俺が状況を飲み込めずにいると、不意に、デスクの上に置かれていたスマートフォンが音もなく起動した。画面にテキストが浮かび上がり、平坦な合成音声が、この非現実的な部屋の静寂を破った。
『おはようございます、プレイヤー:相沢悟』
「……誰だ、お前は」
俺の問いには答えず、スマホは淡々と情報を表示し続ける。
『あなたは現在、【魂】状態で、当施設のリブート・ルームに保護されています』
『あなたの肉体は、現在、ご自宅のベッドにあります。接続は安定していますのでご安心を』
『お手元のコントローラーで、あなたの肉体を遠隔操作することが可能です』
「どういうことだ! 説明しろ! 俺はいつになったらここから出られるんだ!」
俺は、まるで人がいるかのようにスマホに向かって叫んだ。だが、返ってくるのは、感情の温度を一切含まない、プログラムされた音声だけだった。

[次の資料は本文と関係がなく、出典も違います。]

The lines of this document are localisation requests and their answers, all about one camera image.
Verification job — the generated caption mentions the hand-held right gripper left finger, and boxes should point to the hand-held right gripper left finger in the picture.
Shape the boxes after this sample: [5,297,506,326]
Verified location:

『当施設からの退出、すなわち、あなたの魂が肉体へ帰還するための条件は一つです』
『【1億ポイント】を獲得してください。期限は本日より1年間とします』
『ポイントは、【家族の幸福度】【仕事の成果】【身体の健康度】など、あなたの現実世界における行動によって増減します。詳細はヘルプメニューをご参照ください』
スマホの画面が、ヘルプメニューらしきアイコンを表示する。
『それでは、健闘を祈ります』
一方的に通信を終えようとするAIに、俺は「待て!」と叫んだ。だが、その声が届くことはなかった。
その瞬間だった。
モニターの中の寝室のドアが、静かに開いた。入ってきたのは、妻の美晴だった。
彼女は、ベッドで眠る俺(の肉体)を一瞥すると、軽蔑と諦めがない交ぜになった、冷え切った表情を浮かべた。
「……まだ寝てる。最低」
その小さな呟きが、まるで高性能なマイクで拾われているかのように、このネカフェ部屋の俺の耳に、はっきりと突き刺さった。

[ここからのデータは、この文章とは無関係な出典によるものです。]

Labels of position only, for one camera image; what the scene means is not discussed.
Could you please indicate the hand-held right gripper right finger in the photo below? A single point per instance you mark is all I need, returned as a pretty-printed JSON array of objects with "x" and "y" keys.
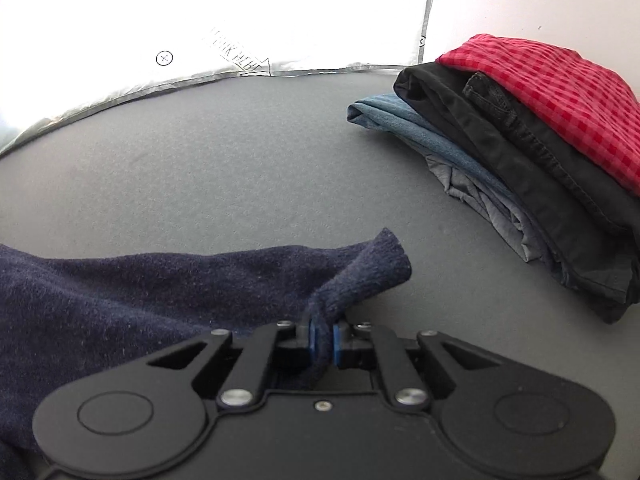
[{"x": 337, "y": 345}]

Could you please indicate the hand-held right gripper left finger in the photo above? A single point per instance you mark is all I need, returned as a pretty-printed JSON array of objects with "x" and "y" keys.
[{"x": 313, "y": 342}]

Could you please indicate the navy knit sweater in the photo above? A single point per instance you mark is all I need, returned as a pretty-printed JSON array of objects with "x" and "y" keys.
[{"x": 125, "y": 300}]

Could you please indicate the grey garment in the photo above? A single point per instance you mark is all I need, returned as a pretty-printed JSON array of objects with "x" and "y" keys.
[{"x": 500, "y": 217}]

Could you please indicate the blue denim garment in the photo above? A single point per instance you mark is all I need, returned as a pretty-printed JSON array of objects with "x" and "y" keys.
[{"x": 400, "y": 120}]

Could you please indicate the black garment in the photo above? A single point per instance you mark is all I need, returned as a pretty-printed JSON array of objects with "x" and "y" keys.
[{"x": 500, "y": 160}]

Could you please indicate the red checked shirt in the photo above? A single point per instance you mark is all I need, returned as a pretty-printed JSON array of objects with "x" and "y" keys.
[{"x": 550, "y": 90}]

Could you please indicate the white printed sheet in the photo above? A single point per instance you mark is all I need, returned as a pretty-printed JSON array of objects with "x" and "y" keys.
[{"x": 200, "y": 20}]

直後、手元のスマホが短く震え、非情な通知を表示する。
【イベント発生:妻からの信頼度が低下しました。 -100P】
【現在の所持ポイント: -100P】
開始早々、いきなりのマイナスポイント。俺は愕然とした。
いやいや何もしていない、ただ寝ていただけなのに。むちゃくちゃやん。
いや、違う。この状況では、「何もしないこと」すらもペナルティの対象なのだ。
モニターの中では、美晴が俺の体を乱暴に揺さぶっていた。
「あなた! いつまで寝てるの! 今日は娘の保育園、どうするつもり!?」
怒りに満ちた声。その声に反応するように、スマホに新たな通知がポップアップした。
【チュートリアルミッション:『いつも通りの朝を演じろ』】
【内容:AM 8:30までに、家族に怪しまれず出勤準備を完了させろ】
【成功報酬:+500P】
【失敗ペナルティ:-1,000P】
成功すれば500ポイント。失敗すれば1000のマイナス。理不尽なレートだった。
だが、選択の余地はない。俺は、震える手で、床に落としたコントローラーを拾い上げた。ひんやりとしたプラスチックの感触が、これが現実なのだと告げていた。
モニターの中の「俺」を起こし、この絶望的な状況を乗り切るために。
「人生……とかいう、クソゲーが始まった……」
呟きは誰に聞かれることもなく、狭い部屋に溶けて消えた。